Running the pipeline¶
Once the input dataset has been generated and formatted as described
in Section Input Datasets , and the config file has been
created as described in Config files, the pipeline can be
executed by simply calling BLRun.py with the config file
specifying the inputs and the algorithms to run, passed using the
--config option which takes the path to the config file.
To run the pipeline, simply invoke
python BLRun.py --config PATH/TO/CONFIG/FILE
For details about the implementation of BLRun , see BLRun Details .
Running the evaluation scripts¶
Each algorithm outputs an inferred network in the form of a ranked edge list. BEELINE implements a consistent interface using the config file in order to retrieve the predictions of multiple algorithms and evaluate them using a variety of methods.
The evaluation of the inferred networks is done by calling the
BLEvalAggregator.py script. Like the BLRun.py script, the
EvalAggregator script takes the config file as input. Every subsequent
option passed to this script calls a different evaluation script.
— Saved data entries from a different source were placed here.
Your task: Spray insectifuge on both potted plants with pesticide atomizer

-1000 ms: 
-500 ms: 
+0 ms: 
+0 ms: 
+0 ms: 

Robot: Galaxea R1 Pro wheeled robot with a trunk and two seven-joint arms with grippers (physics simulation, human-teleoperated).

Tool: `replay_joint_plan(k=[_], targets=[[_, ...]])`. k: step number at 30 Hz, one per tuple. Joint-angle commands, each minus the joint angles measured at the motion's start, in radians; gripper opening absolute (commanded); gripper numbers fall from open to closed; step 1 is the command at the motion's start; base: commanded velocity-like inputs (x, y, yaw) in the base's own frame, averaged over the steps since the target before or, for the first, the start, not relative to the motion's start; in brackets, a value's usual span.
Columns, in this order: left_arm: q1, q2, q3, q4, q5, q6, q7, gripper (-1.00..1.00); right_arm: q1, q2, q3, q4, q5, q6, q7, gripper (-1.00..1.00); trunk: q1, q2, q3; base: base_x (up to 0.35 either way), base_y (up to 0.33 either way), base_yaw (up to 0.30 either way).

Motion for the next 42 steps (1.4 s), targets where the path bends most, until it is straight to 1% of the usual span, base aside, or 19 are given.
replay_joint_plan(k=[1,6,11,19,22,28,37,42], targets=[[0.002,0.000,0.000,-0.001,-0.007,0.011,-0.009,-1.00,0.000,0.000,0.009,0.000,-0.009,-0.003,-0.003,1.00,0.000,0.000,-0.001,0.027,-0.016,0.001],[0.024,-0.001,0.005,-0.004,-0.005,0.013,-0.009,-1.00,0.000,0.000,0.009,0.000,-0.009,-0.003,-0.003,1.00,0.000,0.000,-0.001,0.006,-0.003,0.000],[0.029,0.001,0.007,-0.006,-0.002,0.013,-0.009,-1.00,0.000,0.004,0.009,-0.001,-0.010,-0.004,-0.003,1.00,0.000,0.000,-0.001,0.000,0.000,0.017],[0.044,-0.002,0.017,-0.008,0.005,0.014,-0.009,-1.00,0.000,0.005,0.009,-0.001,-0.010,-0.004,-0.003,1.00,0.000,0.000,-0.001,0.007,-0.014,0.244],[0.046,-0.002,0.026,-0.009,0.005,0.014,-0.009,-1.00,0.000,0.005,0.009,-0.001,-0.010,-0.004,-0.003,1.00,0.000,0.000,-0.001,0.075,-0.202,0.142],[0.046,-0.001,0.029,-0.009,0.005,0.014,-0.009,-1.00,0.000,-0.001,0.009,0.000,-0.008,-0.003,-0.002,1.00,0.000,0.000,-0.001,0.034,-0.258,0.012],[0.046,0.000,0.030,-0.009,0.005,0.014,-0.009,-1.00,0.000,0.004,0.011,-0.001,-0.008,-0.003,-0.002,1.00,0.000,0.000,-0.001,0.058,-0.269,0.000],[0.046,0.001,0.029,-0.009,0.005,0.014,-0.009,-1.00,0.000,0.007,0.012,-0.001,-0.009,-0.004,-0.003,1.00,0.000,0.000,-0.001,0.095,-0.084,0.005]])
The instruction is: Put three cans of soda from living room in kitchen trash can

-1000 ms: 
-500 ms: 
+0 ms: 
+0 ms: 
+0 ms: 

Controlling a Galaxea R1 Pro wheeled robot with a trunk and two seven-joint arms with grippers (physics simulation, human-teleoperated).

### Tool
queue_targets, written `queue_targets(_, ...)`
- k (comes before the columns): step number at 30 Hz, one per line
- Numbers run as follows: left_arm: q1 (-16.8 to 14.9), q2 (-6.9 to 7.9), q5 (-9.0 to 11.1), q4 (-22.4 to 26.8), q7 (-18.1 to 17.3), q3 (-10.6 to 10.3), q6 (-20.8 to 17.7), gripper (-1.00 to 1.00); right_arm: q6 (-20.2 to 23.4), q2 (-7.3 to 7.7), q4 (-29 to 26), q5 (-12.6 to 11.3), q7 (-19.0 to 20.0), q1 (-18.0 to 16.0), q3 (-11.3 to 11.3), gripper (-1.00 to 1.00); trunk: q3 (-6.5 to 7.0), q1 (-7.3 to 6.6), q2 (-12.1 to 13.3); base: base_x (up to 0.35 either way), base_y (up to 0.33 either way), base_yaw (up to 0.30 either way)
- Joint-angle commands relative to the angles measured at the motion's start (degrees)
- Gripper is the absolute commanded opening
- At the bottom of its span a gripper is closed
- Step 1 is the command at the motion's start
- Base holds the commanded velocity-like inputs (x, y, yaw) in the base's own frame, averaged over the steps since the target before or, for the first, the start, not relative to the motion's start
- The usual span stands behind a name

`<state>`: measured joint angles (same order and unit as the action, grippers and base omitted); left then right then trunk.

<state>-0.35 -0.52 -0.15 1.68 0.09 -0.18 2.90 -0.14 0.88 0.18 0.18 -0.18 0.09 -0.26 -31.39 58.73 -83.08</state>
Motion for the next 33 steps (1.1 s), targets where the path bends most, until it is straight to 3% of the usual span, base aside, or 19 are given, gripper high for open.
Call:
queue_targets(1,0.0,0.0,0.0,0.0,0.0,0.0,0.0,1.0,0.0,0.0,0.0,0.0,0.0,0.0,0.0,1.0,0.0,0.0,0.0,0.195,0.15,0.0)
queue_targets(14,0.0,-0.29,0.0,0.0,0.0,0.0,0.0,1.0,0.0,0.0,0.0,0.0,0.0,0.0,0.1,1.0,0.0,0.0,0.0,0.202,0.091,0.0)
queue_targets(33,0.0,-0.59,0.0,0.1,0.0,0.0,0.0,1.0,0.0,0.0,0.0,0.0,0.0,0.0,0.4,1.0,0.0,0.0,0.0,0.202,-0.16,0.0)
For instance,
in order to analyze the AUROC and AUPRC values, and also analyze network motifs,
use the following command
python BLEvalaggregator.py --config PATH/TO/CONFIG/FILE \
--auc \ # calls the computeAUC script
--motifs \ # calls the computeNetMotifs script
For a full list of available evaluation functions and their corresponding options to
be passed to BLEvalAggregator.py, see BLEval Details .